Simon’s phone rang while she was in her office in Salt Lake City with Byrne. She put Rocker on the speakerphone so that Byrne could listen and told Rocker that she was in Philadelphia, close to his New Jersey office.
They agreed to meet the following morning — she had to take the redeye to Newark to make the appointment. Simon told Rocker that she could “sink Byrne, I can sink his ship today.” (“She showed him some thigh,” Byrne says.)
Rocker wasn’t sure whether to believe her. He told her that if she had valid concerns, she should get a lawyer and should take them to the SEC.
While some disparage Byrne’s campaign against his perceived enemies, it has made him something of a hero to those who believe that short-sellers are predators who destroy companies through innuendo, bullying, political connections — and sometimes through a practice known as “naked shorting,” which involves a truly black-box part of the market.
Ordinarily, when someone wants to short a stock, he is required by law to borrow actual securities first. In naked shorting a short-seller registers a trade without actually borrowing the shares. In theory this means that there is no limit on the pressure a short-seller could apply to a stock. The practice is illegal in most cases.
Byrne says he’s not out to save just himself, or even his company, but the entire system. As he wrote on a Motley Fool message board: “For many months I have gone to bed knowing somewhere in America there is a grandmother eating dog food tonight so that some ass … on Wall Street can drive a new Porsche.” (You can follow the story by logging on to Motley Fool’s Overstock message board, and the blogs by Mark Cuban, Bob O’Brien and Jeff Matthews.)

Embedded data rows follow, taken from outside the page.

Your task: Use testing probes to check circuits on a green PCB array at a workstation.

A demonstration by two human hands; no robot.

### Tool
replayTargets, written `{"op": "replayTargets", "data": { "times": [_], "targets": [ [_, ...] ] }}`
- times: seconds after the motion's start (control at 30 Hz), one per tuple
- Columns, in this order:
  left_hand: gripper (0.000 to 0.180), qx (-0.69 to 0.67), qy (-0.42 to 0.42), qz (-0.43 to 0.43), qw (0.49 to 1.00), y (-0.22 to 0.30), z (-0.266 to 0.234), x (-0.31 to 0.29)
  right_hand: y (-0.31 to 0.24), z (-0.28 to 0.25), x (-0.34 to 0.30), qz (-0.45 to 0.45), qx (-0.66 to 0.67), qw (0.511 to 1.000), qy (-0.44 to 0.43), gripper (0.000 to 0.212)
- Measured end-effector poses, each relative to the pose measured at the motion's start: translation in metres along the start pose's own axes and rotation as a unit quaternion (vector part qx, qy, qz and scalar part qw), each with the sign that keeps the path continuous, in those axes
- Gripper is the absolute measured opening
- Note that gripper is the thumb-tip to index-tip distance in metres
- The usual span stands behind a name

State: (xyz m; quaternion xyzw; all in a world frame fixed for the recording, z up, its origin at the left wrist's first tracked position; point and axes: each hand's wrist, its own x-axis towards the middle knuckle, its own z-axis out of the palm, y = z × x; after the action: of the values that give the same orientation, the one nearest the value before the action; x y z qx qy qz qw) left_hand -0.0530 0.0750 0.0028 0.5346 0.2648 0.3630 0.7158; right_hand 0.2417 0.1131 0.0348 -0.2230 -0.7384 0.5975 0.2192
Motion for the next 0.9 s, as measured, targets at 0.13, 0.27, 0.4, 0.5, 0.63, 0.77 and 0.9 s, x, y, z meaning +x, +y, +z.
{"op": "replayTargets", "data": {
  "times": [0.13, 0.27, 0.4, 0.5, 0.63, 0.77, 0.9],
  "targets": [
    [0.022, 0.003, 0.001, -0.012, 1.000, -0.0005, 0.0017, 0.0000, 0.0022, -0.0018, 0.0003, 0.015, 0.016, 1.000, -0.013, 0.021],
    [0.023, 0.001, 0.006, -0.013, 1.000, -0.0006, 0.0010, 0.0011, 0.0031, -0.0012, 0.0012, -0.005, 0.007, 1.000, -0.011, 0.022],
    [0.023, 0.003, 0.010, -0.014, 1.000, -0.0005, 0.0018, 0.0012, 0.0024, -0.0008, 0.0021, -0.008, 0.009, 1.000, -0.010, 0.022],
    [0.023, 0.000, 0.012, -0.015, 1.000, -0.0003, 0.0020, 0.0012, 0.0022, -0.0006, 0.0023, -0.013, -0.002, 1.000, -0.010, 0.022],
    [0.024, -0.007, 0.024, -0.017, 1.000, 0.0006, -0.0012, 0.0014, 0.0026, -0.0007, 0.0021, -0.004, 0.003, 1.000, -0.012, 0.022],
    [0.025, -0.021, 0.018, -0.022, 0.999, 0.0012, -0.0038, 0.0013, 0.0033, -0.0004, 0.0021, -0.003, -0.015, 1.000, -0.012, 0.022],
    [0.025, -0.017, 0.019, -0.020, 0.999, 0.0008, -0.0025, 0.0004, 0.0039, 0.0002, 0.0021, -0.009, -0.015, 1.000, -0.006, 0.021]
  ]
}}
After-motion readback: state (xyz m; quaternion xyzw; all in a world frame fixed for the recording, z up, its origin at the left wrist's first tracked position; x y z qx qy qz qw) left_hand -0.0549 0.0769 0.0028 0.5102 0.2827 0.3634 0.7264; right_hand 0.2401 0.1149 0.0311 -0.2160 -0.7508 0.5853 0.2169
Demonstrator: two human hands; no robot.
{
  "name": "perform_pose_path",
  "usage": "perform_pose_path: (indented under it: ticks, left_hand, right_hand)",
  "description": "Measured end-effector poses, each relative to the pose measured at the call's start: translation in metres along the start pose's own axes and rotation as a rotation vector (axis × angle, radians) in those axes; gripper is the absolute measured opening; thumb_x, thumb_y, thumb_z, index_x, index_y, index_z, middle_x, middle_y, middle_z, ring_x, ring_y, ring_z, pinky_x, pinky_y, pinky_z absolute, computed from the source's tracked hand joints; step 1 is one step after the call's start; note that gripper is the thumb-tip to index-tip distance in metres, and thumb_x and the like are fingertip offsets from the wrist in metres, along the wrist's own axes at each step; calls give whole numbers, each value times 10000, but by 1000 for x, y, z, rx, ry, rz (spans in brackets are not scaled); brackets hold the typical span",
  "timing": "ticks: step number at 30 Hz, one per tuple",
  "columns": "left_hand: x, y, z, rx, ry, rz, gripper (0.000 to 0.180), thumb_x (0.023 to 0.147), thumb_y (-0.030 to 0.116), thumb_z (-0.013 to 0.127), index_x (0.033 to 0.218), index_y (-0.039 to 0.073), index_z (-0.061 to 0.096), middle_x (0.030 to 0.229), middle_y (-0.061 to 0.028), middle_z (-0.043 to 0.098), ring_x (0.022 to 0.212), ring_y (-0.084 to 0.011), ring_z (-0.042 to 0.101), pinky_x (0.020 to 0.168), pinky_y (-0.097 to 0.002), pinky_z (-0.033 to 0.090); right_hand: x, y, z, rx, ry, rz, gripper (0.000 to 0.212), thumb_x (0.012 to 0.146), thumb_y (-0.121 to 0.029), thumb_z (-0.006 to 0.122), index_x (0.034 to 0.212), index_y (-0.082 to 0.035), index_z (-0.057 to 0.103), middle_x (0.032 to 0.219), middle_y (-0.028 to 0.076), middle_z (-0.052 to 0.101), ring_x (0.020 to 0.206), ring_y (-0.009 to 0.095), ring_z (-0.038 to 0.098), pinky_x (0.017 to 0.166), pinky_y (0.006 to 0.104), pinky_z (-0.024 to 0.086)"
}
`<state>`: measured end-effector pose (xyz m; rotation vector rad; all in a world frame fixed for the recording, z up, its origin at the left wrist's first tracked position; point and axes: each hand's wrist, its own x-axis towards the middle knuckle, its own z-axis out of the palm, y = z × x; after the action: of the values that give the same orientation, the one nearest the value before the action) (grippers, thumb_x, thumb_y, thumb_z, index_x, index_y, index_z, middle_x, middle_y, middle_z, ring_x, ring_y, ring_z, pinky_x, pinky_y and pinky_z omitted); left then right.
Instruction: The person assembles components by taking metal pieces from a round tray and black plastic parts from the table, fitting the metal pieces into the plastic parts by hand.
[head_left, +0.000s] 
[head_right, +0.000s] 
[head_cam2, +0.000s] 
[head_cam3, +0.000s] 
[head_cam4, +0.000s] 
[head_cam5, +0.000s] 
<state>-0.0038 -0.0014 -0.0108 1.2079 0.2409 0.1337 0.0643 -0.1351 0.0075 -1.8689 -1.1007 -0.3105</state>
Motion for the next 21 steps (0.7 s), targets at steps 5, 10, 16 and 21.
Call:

Byrne’s support comes from various fronts. His board does not waver. “He is a business genius,” says John Fisher. “The board loves Patrick,” says his father who is also chairman. A group called the National Coalition Against Naked Shorting, or NCANS (www.ncans.net), has rallied around him.
Attorney John O’Quinn, who made his name winning billions for the state of Texas from the tobacco companies, claims that naked shorting has bankrupted many companies. His firm has filed more than two dozen lawsuits against Wall Street firms in seven states.
Naked short-selling makes for great conspiracy theories because it is so difficult to disprove — in fact, many on Wall Street agree that it happens to some degree.
But there are two old maxims on the Street: One, you can’t destroy a fundamentally healthy company through market manipulation — push the stock low enough, and someone will step in and buy it. And two, if a company begins to complain about short-sellers, watch out, because something else is very wrong.
Whatever the result of the lawsuits and accusations, the fourth quarter, which includes the all-important holiday season, will be another moment of proof.